I figured this is the sort of thing that should be dynamically generatable from the interfaces instead of writing them all by hand - something like how Moq can create generate Mock<ITest> implementations. I did most of this investigation back in Summer, not long after the AutoMapper work I was looking into, and had hoped I'd be able to leverage my sharpened Linq Expression dynamic code generation skills. Alas, it seems that new classes can not be defined in this manner so I had to go deeper..

Reflection.Emit

I was aware that IL could be generated by code at runtime and executed as any other other loaded assembly might be. I'd read (and chuckled at) this article in the past but never taken it any further: Dynamic... But Fast: The Tale of Three Monkeys, A Wolf and the DynamicMethod and ILGenerator Classes

As I tried to find out more information, though, it seemed that a lot of articles would make the point that you could find out how to construct IL by using the IL Disassembler that's part of the .Net SDK: ildasm.exe (located in C:\Program Files\Microsoft SDKs\Windows\v7.0A\bin on my computer). This makes sense because once you start constructing simple classes and examining the generated code in ildasm you can start to get a reasonable idea for how to write the generation code yourself. But it still took me quite a while to get to the point where the following worked!

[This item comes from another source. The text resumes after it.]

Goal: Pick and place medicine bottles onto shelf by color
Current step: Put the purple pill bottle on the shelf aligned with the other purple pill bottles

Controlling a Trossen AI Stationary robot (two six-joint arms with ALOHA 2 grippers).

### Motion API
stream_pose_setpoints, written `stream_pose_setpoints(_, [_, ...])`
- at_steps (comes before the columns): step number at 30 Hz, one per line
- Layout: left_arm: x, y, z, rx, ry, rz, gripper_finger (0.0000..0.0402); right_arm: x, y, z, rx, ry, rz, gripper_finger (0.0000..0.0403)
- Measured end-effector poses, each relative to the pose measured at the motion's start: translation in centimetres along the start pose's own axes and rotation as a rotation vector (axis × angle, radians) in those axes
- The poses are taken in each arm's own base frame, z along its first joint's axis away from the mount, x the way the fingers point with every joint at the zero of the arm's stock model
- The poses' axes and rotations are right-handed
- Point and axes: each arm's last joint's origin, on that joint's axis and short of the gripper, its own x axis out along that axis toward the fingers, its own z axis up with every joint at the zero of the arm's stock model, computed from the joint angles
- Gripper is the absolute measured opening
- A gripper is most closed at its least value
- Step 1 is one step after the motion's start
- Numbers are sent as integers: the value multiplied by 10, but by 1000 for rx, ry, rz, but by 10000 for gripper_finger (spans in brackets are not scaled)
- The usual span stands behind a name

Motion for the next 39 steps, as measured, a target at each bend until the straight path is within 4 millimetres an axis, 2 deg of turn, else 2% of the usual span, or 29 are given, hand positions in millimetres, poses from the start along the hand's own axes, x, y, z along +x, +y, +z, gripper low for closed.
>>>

What I really wanted was something to take, for example:

public interface ITest
{
    int GetValue(string id);
    string Name { get; set; }
}

and wrap an object that had that method and property such that the interface was exposed - eg.

public class TestWrapper : ITest
{
  private object _src;
  public TestWrapper(object src)
  {
    if (src == null)
      throw new ArgumentNullException("src");
    _src = src;
  }

  public int GetValue(string id)
  {
    return _src.GetType().InvokeMember(
      "GetValue",
      BindingFlags.InvokeMethod,
      null,
      _src,
      new object[] { id }
    );
  }

  public string Name
  {
    get
    {
      return _src.GetType().InvokeMember("Name", BindingFlags.GetProperty, null, _src, null)
    }
    set
    {
      _src.GetType().InvokeMember("Name", BindingFlags.SetProperty, null, _src, new object[] { value });
    }
  }
}

It may seem like using reflection will result in there being overhead in the calls but the primary objective was to wrap a load of WSCs in C# interfaces so they could be rewritten later while doing the job for now - so performance wasn't really a massive concern at this point.

Somewhere to work in

The first thing to be aware of is that we can't create new classes in the current assembly, we'll have to create them in a new one. So we start off with

var assemblyBuilder = Thread.GetDomain().DefineDynamicAssembly(
  new AssemblyName("DynamicAssembly"), // This is not a magic string, it can be called anything
  AssemblyBuilderAccess.Run
);
var moduleBuilder = assemblyBuilder.DefineDynamicModule(
  assemblyBuilder.GetName().Name,
  false
);

// This NewGuid call is just to get a unique name for the new construct
var typeName = "InterfaceApplier" + Guid.NewGuid().ToString();
var typeBuilder = moduleBuilder.DefineType(
  typeName,
  TypeAttributes.Public
    | TypeAttributes.Class
    | TypeAttributes.AutoClass
    | TypeAttributes.AnsiClass
    | TypeAttributes.BeforeFieldInit
    | TypeAttributes.AutoLayout,
  typeof(object),
  new Type[] { typeof(ITest) }
);

The TypeAttribute values I copied from the ildasm output I examined.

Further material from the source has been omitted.